Todavía
hoy, la palabra “portada” conserva en su segunda acepción un sentido casi
muerto: “Primera plana de los libros impresos, en que figuran el título del
libro, el nombre del autor y el lugar y año de la impresión”. Es hasta la
cuarta acepción donde define lo que se entiende ahora de manera casi absoluta:
“Cubierta delantera de un libro o de cualquier otra publicación o escrito”.
El
primer significado se debe a que durante muchas décadas que incluso suman
siglos, los libros no tenían portada en el sentido que damos actualmente a esta palabra. En la época del libro escrito y copiado a mano, las cubiertas solían
carecer de datos, y no era sino hasta la primera o primeras páginas donde
comenzó a asentarse la información general del libro. Tras la invención de la imprenta,
este uso continuó de manera casi idéntica: el encuadernado exterior no
identificaba al libro, así que los primeros datos básicos aparecían apenas se le abría.
Fue
hasta el siglo XIX cuando los libros comenzaron a tener rasgos de
identificación en su exterior, portadas tal y como las entiende el lector de
hoy, aunque muchas, quizá la mayoría, eran sólo tipográficas, sin imágenes.
El
siglo XX vio el estallido gradual de la imagen en todos los espacios impresos y
con ello la llegada de portadas con diseños no sólo tipográficos, sino
plenamente icónicos: los grabados, dibujos y fotografías se convirtieron en un
rasgo ya no meramente accesorio del libro, sino en su “cara”, la mejor forma de
individualizarlo.
Como la palabra lo insinúa, “portada” viene de “puerta”, y no es exagerado decir que por allí entra el primer flechazo que propina el libro a su potencial lector.
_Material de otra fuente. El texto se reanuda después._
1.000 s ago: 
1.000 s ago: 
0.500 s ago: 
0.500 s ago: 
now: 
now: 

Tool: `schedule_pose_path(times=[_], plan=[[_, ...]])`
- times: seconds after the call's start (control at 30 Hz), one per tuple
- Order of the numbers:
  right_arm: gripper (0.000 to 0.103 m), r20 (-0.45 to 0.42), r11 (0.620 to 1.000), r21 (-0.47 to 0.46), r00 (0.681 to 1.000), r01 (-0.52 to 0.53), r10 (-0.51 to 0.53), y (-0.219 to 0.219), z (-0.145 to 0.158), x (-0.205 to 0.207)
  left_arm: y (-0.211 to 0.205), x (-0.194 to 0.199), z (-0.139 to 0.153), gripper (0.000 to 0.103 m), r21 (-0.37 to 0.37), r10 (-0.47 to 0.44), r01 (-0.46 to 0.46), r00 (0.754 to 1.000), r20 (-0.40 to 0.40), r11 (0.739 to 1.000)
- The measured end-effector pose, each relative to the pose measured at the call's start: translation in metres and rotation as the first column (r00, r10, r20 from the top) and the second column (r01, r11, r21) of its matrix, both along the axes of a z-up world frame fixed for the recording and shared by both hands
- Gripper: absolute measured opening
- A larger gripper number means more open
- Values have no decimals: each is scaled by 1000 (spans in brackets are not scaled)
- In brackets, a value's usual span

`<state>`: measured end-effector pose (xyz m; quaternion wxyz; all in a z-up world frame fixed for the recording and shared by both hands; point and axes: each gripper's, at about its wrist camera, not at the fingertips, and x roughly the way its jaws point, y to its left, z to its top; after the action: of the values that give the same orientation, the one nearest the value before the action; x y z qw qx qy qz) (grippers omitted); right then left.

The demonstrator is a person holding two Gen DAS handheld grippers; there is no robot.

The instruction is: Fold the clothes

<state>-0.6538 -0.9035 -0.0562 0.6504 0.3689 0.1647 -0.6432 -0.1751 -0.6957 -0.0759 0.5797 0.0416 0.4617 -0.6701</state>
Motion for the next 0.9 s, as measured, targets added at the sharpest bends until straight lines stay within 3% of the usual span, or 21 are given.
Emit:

En mi trato con ellos, siempre reparo en sus detalles, procuro identificar su estilo, y no me queda duda de que hoy las editoriales tienen equipos de diseño extraordinarios, expertos en la composición y el manejo del color y otros rasgos, como los troqueles y los suajes al estilo de los que usa en México la editorial Almadía. Sin embargo, soy un adicto demodé a las portadas tipográficas, sobre todo a las de los años cuarenta y cincuenta. Me coloco pues en medio de las dos definiciones de la RAE que cité en el primer párrafo, aunque sin dejar de admirar el trabajo impresionante en portadas como las de Alianza Editorial, por citar sólo un caso de evidente perfección y equilibrio entre lo icónico y lo tipográfico.